→ Data items
----

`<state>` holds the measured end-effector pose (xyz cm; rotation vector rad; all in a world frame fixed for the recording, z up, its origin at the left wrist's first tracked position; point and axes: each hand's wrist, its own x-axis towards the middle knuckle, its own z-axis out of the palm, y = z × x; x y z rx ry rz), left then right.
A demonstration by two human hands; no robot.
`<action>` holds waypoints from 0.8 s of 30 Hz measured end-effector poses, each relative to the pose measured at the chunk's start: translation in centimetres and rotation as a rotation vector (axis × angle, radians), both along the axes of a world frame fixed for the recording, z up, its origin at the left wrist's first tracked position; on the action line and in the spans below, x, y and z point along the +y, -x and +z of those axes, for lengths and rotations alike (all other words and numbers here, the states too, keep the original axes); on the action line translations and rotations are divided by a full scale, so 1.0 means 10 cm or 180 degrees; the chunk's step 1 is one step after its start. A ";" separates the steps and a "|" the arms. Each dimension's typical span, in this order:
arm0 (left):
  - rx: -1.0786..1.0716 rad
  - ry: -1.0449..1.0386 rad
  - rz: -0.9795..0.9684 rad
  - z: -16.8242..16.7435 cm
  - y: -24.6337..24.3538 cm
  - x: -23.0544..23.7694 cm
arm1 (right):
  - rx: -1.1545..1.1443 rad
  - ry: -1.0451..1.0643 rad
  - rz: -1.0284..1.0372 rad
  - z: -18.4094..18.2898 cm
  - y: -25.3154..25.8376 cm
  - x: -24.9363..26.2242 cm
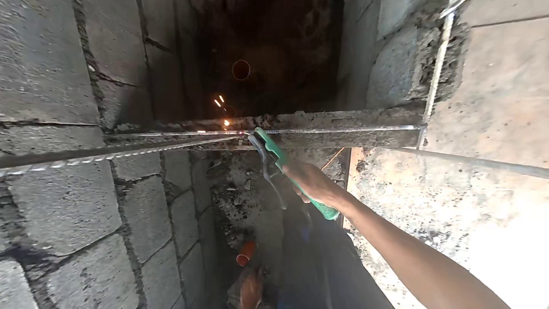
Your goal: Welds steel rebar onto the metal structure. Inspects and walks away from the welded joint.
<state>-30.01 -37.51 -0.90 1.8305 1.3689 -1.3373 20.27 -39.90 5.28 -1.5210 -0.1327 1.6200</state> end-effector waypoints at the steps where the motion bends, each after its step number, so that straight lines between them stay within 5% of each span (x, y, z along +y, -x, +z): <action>1: 0.0014 0.0007 0.0025 0.00 -0.01 -0.01 | 0.0015 0.0006 0.0009 0.00 -0.01 0.00; 8: 0.0062 0.0064 0.0159 0.00 0.00 -0.11 | 0.1054 -0.0093 -0.0590 -0.01 0.01 -0.02; 12: 0.0077 0.0084 0.0193 0.02 -0.04 -0.12 | -0.1156 0.0238 0.0571 -0.03 0.03 -0.01; 14: 0.0030 0.0065 0.0250 0.07 -0.13 -0.11 | -0.1586 0.0458 0.0737 0.09 0.04 -0.01; 18: -0.0052 0.0208 0.0393 0.20 -0.31 -0.08 | -0.0267 0.0781 0.0079 0.35 -0.06 0.11; 21: 0.0053 0.0029 0.0272 0.10 -0.16 -0.13 | -0.0169 0.0050 -0.0057 -0.09 0.02 -0.03; 24: 0.0184 0.0114 0.0312 0.09 -0.17 -0.13 | -0.0078 0.0014 -0.0046 -0.13 0.01 -0.04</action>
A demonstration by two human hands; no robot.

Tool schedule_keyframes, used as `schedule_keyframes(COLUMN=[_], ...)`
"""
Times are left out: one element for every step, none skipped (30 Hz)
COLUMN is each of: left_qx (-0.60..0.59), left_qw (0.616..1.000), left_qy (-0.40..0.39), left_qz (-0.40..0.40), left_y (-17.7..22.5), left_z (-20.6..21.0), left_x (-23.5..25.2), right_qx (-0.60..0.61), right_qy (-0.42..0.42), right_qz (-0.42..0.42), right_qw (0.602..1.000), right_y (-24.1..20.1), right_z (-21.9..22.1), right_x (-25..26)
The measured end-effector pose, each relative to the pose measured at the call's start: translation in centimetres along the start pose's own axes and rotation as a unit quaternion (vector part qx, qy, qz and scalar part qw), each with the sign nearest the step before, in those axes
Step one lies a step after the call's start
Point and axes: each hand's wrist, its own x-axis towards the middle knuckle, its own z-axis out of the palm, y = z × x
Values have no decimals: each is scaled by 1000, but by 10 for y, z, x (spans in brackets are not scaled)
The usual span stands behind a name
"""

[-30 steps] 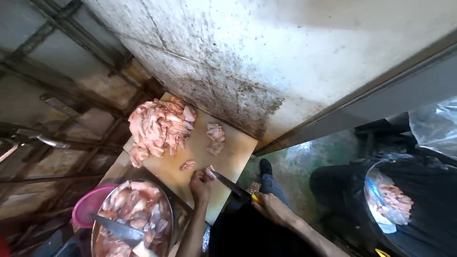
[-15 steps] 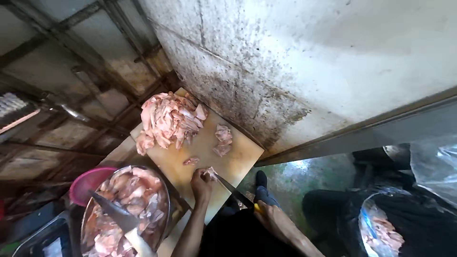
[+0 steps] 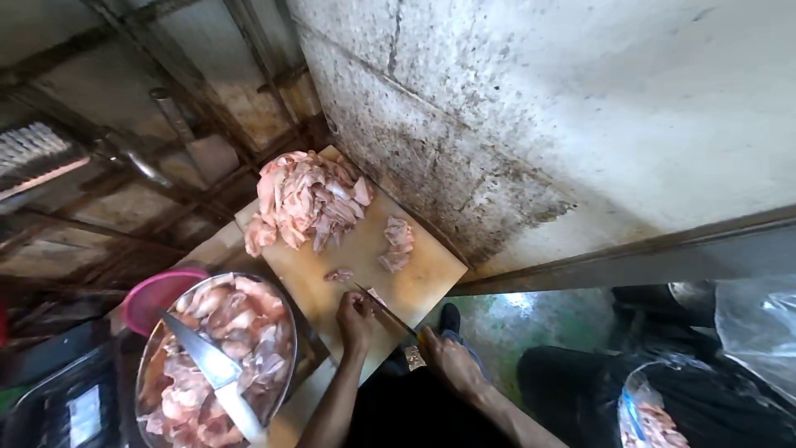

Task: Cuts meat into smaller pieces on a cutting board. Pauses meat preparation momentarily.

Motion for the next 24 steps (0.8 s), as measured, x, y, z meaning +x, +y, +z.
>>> schedule_keyframes(left_qx=[11,22,33,46,60,77,93,106,118,127,136,146,152,155,155,154,153,154,160,168,174,184,194,201], left_qw=[1000,1000,999,999,998,996,994,993,991,990,988,987,986,986,986,987,987,987,985,983,981,978,974,972], left_qy=[4,8,11,10,7,1,-7,-21,-38,-51,-53,-51,-55,-59,-54,-46,-43,-45,-54,-66,-83,-100,-115,-123], left_qz=[5,10,16,24,36,48,55,55,50,44,42,41,34,25,23,26,27,27,25,25,24,24,23,21], left_y=[1,1,1,0,0,0,2,3,5,6,8,9,12,14,15,14,14,13,12,13,15,17,18,18], left_z=[0,0,0,-1,-2,-4,-6,-7,-9,-11,-12,-12,-13,-13,-13,-12,-10,-9,-9,-10,-10,-10,-9,-10], left_x=[0,0,0,0,0,0,2,4,4,5,5,6,6,5,4,3,3,2,1,0,1,-1,-4,-5], right_qx=[-1,-5,-13,-21,-28,-31,-32,-37,-44,-54,-64,-73,-80,-80,-81,-88,-94,-98,-95,-85,-76,-71,-70,-73], right_qy=[-10,-20,-23,-25,-29,-33,-35,-35,-33,-35,-34,-30,-23,-16,-13,-14,-16,-21,-29,-35,-36,-37,-40,-37], right_qz=[3,6,7,8,10,14,18,19,17,17,16,14,10,8,13,20,25,28,28,24,18,11,5,0], right_qw=[1000,1000,1000,999,999,999,999,999,998,998,997,997,997,997,997,996,995,995,995,996,996,997,997,997], right_y=[4,9,13,14,12,6,-4,-16,-28,-38,-45,-46,-43,-34,-23,-12,-4,-2,-7,-17,-29,-40,-49,-53], right_z=[0,0,-1,-2,-3,-5,-8,-12,-16,-19,-21,-22,-20,-17,-14,-11,-10,-10,-12,-15,-19,-23,-25,-25], right_x=[-4,-9,-13,-15,-15,-12,-7,-1,5,11,15,17,15,8,2,-5,-8,-8,-5,2,12,21,28,32])
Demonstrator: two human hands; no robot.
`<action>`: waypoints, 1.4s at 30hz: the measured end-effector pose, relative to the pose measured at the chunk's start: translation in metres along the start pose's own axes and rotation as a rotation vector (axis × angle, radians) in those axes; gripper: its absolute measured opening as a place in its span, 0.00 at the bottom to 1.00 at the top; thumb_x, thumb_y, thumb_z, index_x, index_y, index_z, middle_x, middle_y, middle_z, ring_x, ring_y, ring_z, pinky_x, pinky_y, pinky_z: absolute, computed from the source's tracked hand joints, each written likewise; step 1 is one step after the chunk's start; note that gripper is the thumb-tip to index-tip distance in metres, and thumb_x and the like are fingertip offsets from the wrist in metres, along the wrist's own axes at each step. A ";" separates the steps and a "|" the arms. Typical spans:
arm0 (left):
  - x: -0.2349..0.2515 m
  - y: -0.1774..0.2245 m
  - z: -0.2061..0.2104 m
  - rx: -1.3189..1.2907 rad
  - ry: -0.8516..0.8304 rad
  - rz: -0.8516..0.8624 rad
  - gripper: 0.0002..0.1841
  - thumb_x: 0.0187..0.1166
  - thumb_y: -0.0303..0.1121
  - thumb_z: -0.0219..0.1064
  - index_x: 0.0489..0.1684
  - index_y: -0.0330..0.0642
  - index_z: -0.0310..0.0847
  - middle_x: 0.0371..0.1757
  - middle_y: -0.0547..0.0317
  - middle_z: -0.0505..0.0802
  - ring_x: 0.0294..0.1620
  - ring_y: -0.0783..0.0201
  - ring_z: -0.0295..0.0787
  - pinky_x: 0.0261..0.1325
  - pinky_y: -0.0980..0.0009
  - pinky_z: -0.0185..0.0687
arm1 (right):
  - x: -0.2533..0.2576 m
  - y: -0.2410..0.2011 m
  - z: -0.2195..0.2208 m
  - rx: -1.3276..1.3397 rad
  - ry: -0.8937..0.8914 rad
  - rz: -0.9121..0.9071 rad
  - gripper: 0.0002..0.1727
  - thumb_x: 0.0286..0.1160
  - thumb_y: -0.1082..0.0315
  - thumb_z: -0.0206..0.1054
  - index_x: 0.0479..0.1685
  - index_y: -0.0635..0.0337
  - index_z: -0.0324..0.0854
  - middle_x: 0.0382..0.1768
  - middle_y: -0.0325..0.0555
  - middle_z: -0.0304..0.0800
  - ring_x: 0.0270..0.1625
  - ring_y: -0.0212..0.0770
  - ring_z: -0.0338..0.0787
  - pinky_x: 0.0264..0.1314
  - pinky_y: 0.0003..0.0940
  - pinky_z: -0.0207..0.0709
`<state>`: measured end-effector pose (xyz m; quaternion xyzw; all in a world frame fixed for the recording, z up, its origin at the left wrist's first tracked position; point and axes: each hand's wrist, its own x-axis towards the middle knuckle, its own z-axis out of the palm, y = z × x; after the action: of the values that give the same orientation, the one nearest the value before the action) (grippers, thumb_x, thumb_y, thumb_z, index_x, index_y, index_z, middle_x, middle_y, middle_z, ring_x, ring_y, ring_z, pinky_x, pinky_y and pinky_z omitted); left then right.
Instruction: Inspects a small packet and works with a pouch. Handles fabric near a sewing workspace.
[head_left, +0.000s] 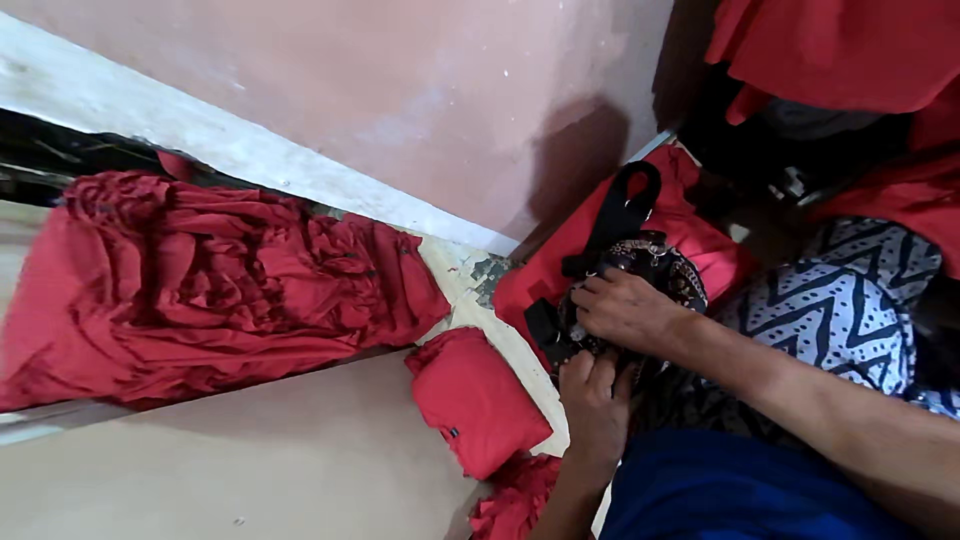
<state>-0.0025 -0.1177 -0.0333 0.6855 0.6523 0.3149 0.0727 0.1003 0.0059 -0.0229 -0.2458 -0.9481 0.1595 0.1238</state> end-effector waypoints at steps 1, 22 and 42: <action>-0.001 0.001 0.000 0.005 0.003 0.004 0.09 0.64 0.32 0.77 0.32 0.34 0.94 0.25 0.51 0.87 0.29 0.57 0.85 0.39 0.65 0.81 | 0.003 -0.001 0.000 -0.017 -0.080 0.031 0.06 0.66 0.85 0.68 0.28 0.69 0.88 0.38 0.58 0.90 0.47 0.60 0.91 0.46 0.53 0.81; 0.022 -0.068 -0.010 -0.015 0.004 -0.427 0.14 0.73 0.30 0.75 0.51 0.29 0.92 0.40 0.38 0.91 0.36 0.52 0.85 0.44 0.59 0.80 | -0.001 0.012 0.002 0.322 0.000 0.345 0.12 0.73 0.80 0.70 0.54 0.69 0.84 0.59 0.64 0.85 0.65 0.65 0.85 0.58 0.63 0.79; 0.121 -0.063 0.046 -0.146 -0.589 -0.003 0.11 0.83 0.32 0.67 0.46 0.32 0.92 0.43 0.37 0.92 0.49 0.42 0.91 0.58 0.46 0.84 | -0.019 0.005 -0.004 0.290 0.212 0.812 0.35 0.59 0.80 0.75 0.75 0.73 0.73 0.85 0.69 0.61 0.73 0.73 0.76 0.57 0.69 0.75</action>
<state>-0.0379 0.0192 -0.0610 0.7393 0.5799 0.1485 0.3083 0.1197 0.0013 -0.0236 -0.5932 -0.7247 0.3005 0.1806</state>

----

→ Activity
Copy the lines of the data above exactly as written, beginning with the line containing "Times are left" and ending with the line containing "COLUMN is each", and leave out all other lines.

→ Task response
Times are left out: one element for every step, none skipped (30 Hz)
COLUMN is each of: left_qx (-0.60..0.59), left_qw (0.616..1.000), left_qy (-0.40..0.39), left_qz (-0.40..0.40), left_y (-17.7..22.5), left_z (-20.6..21.0), left_x (-23.5..25.2), right_qx (-0.60..0.61), right_qy (-0.42..0.42), right_qz (-0.42..0.42), right_qw (0.602..1.000), right_y (-24.1..20.1), right_z (-21.9..22.1), right_x (-25..26)

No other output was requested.